Irradiation with a carbon dioxide laser (output: 100 W) having a frequency of The pyrolysis product passed through a grid substrate heated to 300 ° C., which was set at a position 20 mm from the reaction zone irradiated with the laser. At that time, the product adhered to the grid substrate. From the TEM photograph of the product deposited on the grid substrate, it was confirmed that the composition of the thin film was 17% of the first fullerene, 1% of the second fullerene, 1% of the third fullerene, and the remainder was amorphous carbon. Was.

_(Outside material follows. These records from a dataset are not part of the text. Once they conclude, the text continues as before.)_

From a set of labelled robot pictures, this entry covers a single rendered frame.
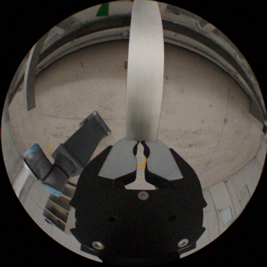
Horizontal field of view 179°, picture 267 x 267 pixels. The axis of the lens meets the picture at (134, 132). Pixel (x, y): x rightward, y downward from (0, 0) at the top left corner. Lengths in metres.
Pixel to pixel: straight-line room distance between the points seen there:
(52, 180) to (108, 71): 0.99
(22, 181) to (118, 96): 1.04
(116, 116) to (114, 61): 0.59
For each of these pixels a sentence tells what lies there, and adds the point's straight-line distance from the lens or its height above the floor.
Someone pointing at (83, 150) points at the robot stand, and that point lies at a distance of 0.74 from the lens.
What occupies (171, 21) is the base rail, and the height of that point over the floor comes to 0.70.
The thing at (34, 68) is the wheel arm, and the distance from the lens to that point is 0.27.
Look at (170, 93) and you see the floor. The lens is 1.00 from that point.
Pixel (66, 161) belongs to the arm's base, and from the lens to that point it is 0.66.
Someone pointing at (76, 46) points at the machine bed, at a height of 0.17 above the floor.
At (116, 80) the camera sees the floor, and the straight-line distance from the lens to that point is 0.96.
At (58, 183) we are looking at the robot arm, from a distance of 0.62.
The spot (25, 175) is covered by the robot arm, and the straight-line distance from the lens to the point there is 0.58.
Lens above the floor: 0.94
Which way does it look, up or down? 62 degrees down
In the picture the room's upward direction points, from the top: 175 degrees counter-clockwise

Example 5 In Example 5, raw materials were introduced by the method shown in FIG. 2 (c). A mixed gas stream containing fine droplets of toluene in which iron carbonyl and fullerene were dissolved, produced in the same manner as in Example 3, was introduced at a flow rate of 200 sccm into a reaction chamber maintained at a pressure of 600 Torr. The gas introduced into the reaction chamber was irradiated with a carbon dioxide gas laser (output: 150 W) having a frequency of 945 cm ^-1 . Pyrolysis product is 20m from the reaction zone irradiated by laser
m, and passed through a grid substrate heated to 300 ° C. At that time, the product adhered to the grid substrate. From the TEM photograph of the product deposited on the grid substrate,
It was confirmed that the composition of the thin film was 20% of the first fullerene, and the remainder was amorphous carbon.

[Brief description of the drawings]

FIG. 1 is a diagram schematically showing an embodiment of the present invention.

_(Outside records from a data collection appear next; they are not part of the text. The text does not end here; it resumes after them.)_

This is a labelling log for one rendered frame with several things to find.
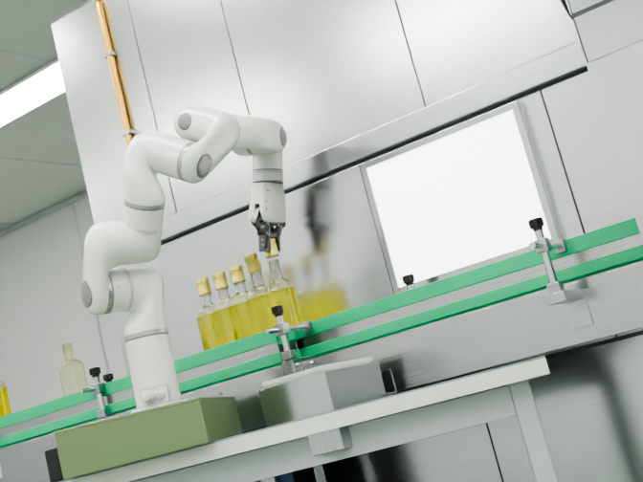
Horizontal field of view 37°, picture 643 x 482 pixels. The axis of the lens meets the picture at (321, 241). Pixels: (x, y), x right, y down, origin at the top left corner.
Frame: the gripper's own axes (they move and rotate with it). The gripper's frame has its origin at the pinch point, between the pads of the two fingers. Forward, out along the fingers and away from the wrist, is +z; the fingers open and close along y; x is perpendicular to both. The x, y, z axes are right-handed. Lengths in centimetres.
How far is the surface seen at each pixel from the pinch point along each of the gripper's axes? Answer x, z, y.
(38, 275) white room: -426, 1, -315
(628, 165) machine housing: 94, -10, 24
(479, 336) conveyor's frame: 58, 22, 7
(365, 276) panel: 20.4, 8.7, -11.7
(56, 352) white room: -408, 58, -315
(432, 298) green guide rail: 45.9, 14.0, 4.4
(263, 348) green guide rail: 6.9, 24.9, 13.4
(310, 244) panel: 4.6, 0.0, -11.9

FIGS. 2A to 2D are diagrams showing a method of introducing a solution in which a raw material is dissolved into fine droplets into a reaction chamber.

[Explanation of symbols]

DESCRIPTION OF SYMBOLS 10 Gas introduction part 20 Reaction chamber 22 Optical window 30 Gas exhaust part 40 Laser 50 Reaction part 60 Grid substrate 62 Grid substrate hole 70 Mixed gas flow 80 Gas flow of pyrolyzed raw material 100 Gas introduction pipe 110 Exhaust pipe 120 Exhaust with a solution 240 C ₆₀ fullerene and catalyst dissolved tubes 130 first container 140 solution 230 catalyst second container 150 to dissolve the junction 200 inert gas 210 gaseous photosensitizers 220 C ₆₀ fullerene of the gas exhaust pipe Dissolved solution

 ────────────────────────────────────────────────── ─── Continued on the front page (72) Inventor Yasumasa Takeuchi 3-2-1 Sakado, Takatsu-ku, Kawasaki-shi, Kanagawa F-term in the International Fundamental Materials Laboratory Co., Ltd. 4G046 CA00 CA02 CB03 CC05 CC06 CC08

Claims (7)

[Claims] 1. A multilayer fullerene comprising a step of irradiating a laser with a photosensitizer and a droplet in which a fullerene compound is dissolved in a reaction chamber, and accumulating products generated by laser pyrolysis on a substrate. Manufacturing method. 2. The method for producing a multi-layer fullerene according to claim 1, further comprising a step of introducing the solution of the fullerene compound into the reaction chamber in a state of a droplet using an inert gas as a carrier gas. 3. The fullerene compound according to claim 1, wherein the C ₆₀ fullerene is 60% by weight.
A method for producing a multilayer fullerene, comprising the above. 4. The method for producing a multilayer fullerene according to claim 1, wherein the photosensitizer is a lower unsaturated hydrocarbon or a sulfur halide. 5. The method according to claim 1, wherein the substrate has a grid structure. 6. The method for producing a multilayer fullerene according to claim 1, wherein the solvent in which the fullerene compound is dissolved is an aromatic hydrocarbon. 7. The method for producing a multilayer fullerene according to claim 1, wherein the temperature of the substrate is 200 ° C. to 800 ° C.